Publication year - 2017
Publication title -
liver international
Language(s) - English
Resource type - Journals
SCImago Journal Rank - 1.873
H-Index - 110
eISSN - 1478-3231
pISSN - 1478-3223
DOI - 10.1111/liv.13343
Subject(s) - alcoholic hepatitis , liver transplantation , medicine , alcoholic liver disease , alcohol use disorder , abstinence , transplantation , liver disease , alcohol dependence , disease , alcohol abuse , hepatitis , hepatitis c , intensive care medicine , psychiatry , cirrhosis , alcohol , biochemistry , chemistry
Abstract Although liver transplantation has become accepted as a life‐saving treatment of last resort for most life‐threatening liver disorders, the use of liver transplantation to rescue patients with severe alcoholic hepatitis unresponsive to medical therapy remains controversial. I propose the concepts that alcohol use disorder is an illness, that on occasion results in alcoholic liver disease and that treatment of alcoholic liver disease, including treatment of patients with severe alcoholic hepatitis, combines treatment of the alcohol use disorder and of alcoholic liver disease.

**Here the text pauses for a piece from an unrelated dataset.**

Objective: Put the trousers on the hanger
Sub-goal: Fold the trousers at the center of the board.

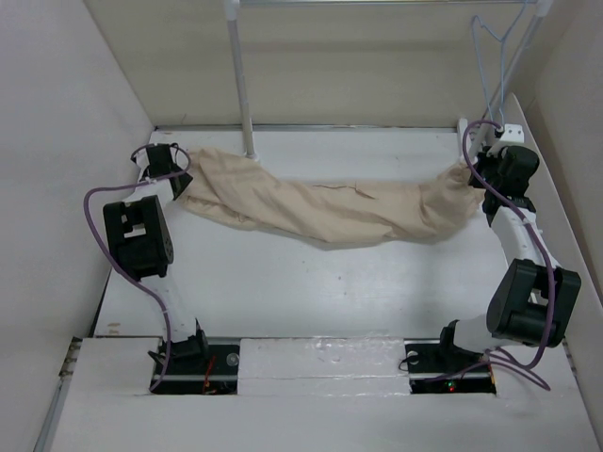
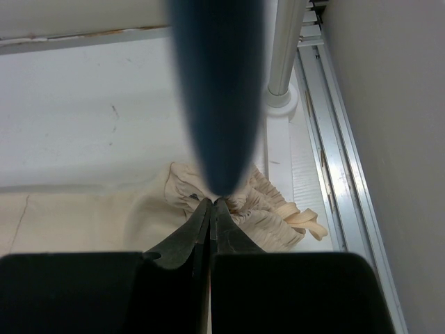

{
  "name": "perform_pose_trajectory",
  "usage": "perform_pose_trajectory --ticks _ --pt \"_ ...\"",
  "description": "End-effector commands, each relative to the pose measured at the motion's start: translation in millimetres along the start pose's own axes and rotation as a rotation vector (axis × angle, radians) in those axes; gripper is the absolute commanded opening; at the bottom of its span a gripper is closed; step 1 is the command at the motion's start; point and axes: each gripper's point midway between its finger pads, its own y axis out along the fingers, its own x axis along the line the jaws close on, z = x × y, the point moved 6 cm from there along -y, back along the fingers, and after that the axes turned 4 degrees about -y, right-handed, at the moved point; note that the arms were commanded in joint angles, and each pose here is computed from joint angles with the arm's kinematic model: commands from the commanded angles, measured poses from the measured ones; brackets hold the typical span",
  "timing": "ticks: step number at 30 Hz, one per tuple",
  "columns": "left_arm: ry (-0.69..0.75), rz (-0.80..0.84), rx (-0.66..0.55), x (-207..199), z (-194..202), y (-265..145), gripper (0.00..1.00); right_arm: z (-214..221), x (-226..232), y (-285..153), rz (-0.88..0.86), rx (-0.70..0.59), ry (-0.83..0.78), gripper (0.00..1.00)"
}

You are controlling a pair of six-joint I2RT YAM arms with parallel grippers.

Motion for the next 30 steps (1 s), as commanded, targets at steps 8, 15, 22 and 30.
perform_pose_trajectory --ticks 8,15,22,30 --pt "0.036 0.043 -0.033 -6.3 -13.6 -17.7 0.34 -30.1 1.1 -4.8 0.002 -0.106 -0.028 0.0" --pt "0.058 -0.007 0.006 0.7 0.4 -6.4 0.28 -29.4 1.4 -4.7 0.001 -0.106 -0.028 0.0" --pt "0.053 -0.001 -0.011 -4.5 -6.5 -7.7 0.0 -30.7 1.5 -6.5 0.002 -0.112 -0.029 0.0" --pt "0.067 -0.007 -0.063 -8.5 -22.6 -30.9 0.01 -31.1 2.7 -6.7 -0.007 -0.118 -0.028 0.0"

From this I derive the following principal to govern selection of patients for liver transplantation of patients with alcohol use disorder: that alcohol use disorder should impact suitability for liver transplantation as a co‐morbid disorder, in the same way as other common co‐morbid disorders such as diabetes mellitus or systemic hypertension, are factored in the selection process. We should relate the risk of drinking relapse to the prognosis of the patient after transplantation, rather than in a binary construct of likelihood of maintaining abstinence vs drinking.